Connecting with faculty and older students as mentors is an important part of that environment. Dale Okorodudu, who graduated from the School of Medicine in 2010, knows that firsthand. He’s now an assistant professor of internal medicine at the University of Texas Southwestern Medical Center and a physician at the Dallas VA Medical Center.

Okorodudu said he was an undergraduate when longtime faculty member Ellis Ingram sought to persuade him to attend MU’s medical school.

“He was instrumental in terms of finding students he saw potential in and mentoring them,” Okorodudu said. “He went out of his way to make sure we were doing what was necessary to succeed.”

The mentoring he received inspired Okorodudu to participate in the CALEB science club, a program Ingram created to connect younger students in the community with the health professions.

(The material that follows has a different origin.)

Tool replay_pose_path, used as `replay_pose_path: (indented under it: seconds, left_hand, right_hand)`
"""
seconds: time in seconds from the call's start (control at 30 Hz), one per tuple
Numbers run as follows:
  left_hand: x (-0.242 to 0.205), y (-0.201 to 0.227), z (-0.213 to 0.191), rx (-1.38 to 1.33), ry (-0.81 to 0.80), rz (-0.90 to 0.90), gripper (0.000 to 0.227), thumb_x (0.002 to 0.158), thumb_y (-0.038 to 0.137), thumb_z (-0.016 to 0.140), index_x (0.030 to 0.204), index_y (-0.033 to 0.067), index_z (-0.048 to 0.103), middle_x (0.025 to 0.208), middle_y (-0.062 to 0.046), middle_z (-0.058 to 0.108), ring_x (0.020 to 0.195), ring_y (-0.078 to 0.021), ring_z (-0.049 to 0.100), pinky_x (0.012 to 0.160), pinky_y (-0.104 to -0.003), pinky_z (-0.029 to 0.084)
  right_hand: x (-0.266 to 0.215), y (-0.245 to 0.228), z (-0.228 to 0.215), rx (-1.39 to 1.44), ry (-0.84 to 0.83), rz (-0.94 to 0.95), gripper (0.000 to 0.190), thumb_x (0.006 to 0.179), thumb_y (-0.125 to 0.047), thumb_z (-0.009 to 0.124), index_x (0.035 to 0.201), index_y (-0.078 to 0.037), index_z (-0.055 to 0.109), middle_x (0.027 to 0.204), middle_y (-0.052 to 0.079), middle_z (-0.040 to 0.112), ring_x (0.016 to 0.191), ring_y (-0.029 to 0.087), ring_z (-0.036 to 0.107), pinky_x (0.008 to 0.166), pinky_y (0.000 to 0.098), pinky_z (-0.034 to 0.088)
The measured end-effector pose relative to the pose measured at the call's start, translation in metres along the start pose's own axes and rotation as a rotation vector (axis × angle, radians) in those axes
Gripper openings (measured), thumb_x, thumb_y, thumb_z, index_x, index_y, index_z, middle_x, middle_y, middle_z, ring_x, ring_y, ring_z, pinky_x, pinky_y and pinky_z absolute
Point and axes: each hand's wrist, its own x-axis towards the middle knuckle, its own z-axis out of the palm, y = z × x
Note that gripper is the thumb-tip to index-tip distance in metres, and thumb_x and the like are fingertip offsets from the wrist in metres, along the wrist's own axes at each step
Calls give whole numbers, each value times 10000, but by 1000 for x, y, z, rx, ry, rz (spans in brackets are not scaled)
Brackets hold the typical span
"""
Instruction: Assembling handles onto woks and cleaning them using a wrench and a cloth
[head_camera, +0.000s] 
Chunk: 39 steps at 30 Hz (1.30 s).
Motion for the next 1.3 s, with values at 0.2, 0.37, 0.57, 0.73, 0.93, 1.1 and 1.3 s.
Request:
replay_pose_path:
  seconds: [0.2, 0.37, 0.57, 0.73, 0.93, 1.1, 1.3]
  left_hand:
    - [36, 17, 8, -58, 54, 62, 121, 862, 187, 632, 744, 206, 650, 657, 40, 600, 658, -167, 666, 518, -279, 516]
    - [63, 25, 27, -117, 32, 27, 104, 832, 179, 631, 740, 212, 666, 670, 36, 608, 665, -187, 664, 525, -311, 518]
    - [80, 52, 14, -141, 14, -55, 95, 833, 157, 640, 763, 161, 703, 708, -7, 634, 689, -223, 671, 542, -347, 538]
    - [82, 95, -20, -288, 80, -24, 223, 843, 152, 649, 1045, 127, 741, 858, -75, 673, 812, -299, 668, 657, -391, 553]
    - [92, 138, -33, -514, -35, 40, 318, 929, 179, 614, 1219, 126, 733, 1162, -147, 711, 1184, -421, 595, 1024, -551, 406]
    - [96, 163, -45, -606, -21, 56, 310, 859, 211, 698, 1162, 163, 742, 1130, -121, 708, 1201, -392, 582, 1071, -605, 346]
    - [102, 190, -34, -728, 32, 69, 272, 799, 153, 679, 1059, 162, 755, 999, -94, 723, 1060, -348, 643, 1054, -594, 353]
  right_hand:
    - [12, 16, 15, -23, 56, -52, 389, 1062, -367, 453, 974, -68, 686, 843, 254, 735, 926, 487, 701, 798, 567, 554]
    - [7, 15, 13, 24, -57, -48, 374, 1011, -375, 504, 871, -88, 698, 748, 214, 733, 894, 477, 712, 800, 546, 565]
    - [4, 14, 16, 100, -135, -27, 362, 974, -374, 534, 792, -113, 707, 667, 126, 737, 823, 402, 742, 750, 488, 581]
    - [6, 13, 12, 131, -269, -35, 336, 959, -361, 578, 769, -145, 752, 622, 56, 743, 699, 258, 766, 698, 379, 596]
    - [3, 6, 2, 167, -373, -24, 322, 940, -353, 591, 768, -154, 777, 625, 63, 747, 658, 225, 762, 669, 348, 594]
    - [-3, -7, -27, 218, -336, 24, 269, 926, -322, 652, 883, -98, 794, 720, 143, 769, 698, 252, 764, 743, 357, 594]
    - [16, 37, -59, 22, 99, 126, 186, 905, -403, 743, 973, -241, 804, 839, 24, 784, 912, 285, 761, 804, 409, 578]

“It was ingrained that this is what we’re supposed to do,” Okorodudu said. “This is how to make society better: Find people who have great potential, be there for them and help them succeed.”

Okorodudu wanted to keep helping these students when he left MU for his residency at Duke University, but long-distance communication was a challenge. The desire to maintain those relationships led him to create Diverse Medicine, an online community for underrepresented medical students and professionals. The network now includes more than 2,000 members. He also founded Black Men in White Coats, a video series which aims to increase the number of black men in the medical field by featuring black physicians.

The pool of underrepresented minorities applying for faculty positions is also limited. Only 4.6 percent of the School of Medicine’s 569 full-time faculty came from underrepresented minorities as of 2013, according to the LCME report.

Lockette wants to change that so more MU students can create connections with mentors from similar backgrounds. He said Delafontaine has made efforts to attract more underrepresented faculty, such as creating a diversity lecture series with successful speakers who are minorities.

“It’s important for students to have ideal role models,” Lockette said. “Students live up to the perceptions and expectations you have of them. When you have accomplished faculty that are minorities, it sends an implicitly strong message to minority students.”

School of Medicine assistant professor Camila Manrique has learned that improving race relations is slow, steady work. She’s been examining the racial climate across MU for the past year and a half as a member of the Faculty Council Race Relations Committee.

Manrique said the committee openly discussed issues of race in a respectful environment, and she found that was effective in opening members’ minds to views and experiences outside their own. Now, their goal is to seed similar discussion groups within individual schools and departments across campus.

Manrique has connected with other professors in the medical school who she said are willing to listen and engage. She’s hopeful that there’s a will to make changes among faculty and administrators.

Medical students have also taken the initiative to start discussions about the school’s climate. After graduate student Jonathan Butler began a hunger strike last fall calling for UM System President Tim Wolfe’s resignation, a group of students set up roundtable discussions about diversity, second-year medical student Benjamin Vega said.

While starting discussions is one important step, increasing diversity in the school isn’t a simple or easy process, Manrique said. She believes it will take years of investing in local communities to widen the pipeline of underrepresented students going to medical school.

“We need to do more,” Manrique said. “It’s a joint effort of everyone involved in the medical school to create a more diverse environment.”